Most children had received some of the vaccines but were not completely immunised for their age. The issue of not completing recommended doses of vaccines is of much concern. A child is protected optimally from specific infections if the child received all of the doses. Skipping, delaying or missing a dose or doses makes the child vulnerable to the specific infection [23].
The major factors affecting full immunisation coverage among women, in the present study, were found to be; marital status, and the age of the child.
Most children in the current study were born to mothers who were married and had a better chance of being fully immunised.  For single mothers, the immunisation rate was 33.8%, significantly less that for all other statuses combined (47.9%). The impact of marital status on the child’s vaccination status has been reported elsewhere [24]. In addition Mapatano et al [25] stated that although marital status was not a predictor of immunisation in their study, a husband’s involvement showed significant impact and thus involving the father will benefit immunisation programmes.
Age of the child also played a part in the outcome of the immunization status of a child. Most mothers are afraid of the side effects of the vaccines especially in the early days of life [3]. This may have explained the low levels of immunisation in the early years of life. This seems to reflect a gap in knowledge about vaccines [3]. Although not significant in this study, vaccination-related knowledge is a significant determinant of immunisation status, as observed by Kim et al [26]. Studies have shown that increasing maternal knowledge regarding vaccines improves immunisation status [27].
Maternal age and number of children had some association to the immunisation status of the child but did not significantly contribute to the outcome of the immunisation status of a child in the current study.

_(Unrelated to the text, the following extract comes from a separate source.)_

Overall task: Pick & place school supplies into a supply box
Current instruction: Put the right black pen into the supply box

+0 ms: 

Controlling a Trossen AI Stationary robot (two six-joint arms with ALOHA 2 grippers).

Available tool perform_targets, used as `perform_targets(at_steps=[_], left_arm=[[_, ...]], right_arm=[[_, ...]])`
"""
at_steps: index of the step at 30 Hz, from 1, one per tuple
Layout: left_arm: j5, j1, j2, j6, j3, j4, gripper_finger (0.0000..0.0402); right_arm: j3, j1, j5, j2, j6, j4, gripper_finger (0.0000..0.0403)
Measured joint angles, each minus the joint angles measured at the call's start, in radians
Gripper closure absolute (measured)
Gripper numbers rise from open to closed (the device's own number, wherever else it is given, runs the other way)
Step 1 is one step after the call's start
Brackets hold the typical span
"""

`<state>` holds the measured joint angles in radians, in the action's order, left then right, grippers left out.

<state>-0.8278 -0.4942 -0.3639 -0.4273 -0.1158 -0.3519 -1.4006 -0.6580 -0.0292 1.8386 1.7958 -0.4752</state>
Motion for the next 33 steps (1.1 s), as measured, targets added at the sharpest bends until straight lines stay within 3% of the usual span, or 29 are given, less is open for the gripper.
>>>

Contrary to what was found in other studies, distance from health centre [12, 16, 18] and Maternal Education [24] were found not to be significantly associated with the outcome of the immunisation status of the child in this study. This could have been due to having multiple vaccination centers spread throughout Lubuto. This means shorter distance to the vaccination center and the clinic is less congested. In addition, Lubuto has Community Health Volunteers who constantly remind mothers to have their children vaccinated and assist health workers with educating women about various health-related topics including immunisation.
The most important limitation of the present study is that the gender of the child was not recorded while collecting the data. This shortcoming creates an unclear picture with regard to the role of gender as a factor that might have an effect on immunisation coverage among children under the age of five years and a study to explore the role of gender in immunisation coverage is recommended.
These findings show that with 44.8% full immunisation coverage, the main limiting factors for  full immunisation in Lubuto, Ndola are marital status and age of the child. Programmes and policy makers should take these factors into account when designing strategies for enhancing the utilization of immunisation services.
The authors would like to acknowledge all the families who volunteered to provide data for this survey. We also thank the efforts of the field staff (field interviewers) for their consistent and tireless efforts in completing the study on time. Furthermore, our gratitude goes to the Copperbelt University Staff for their support.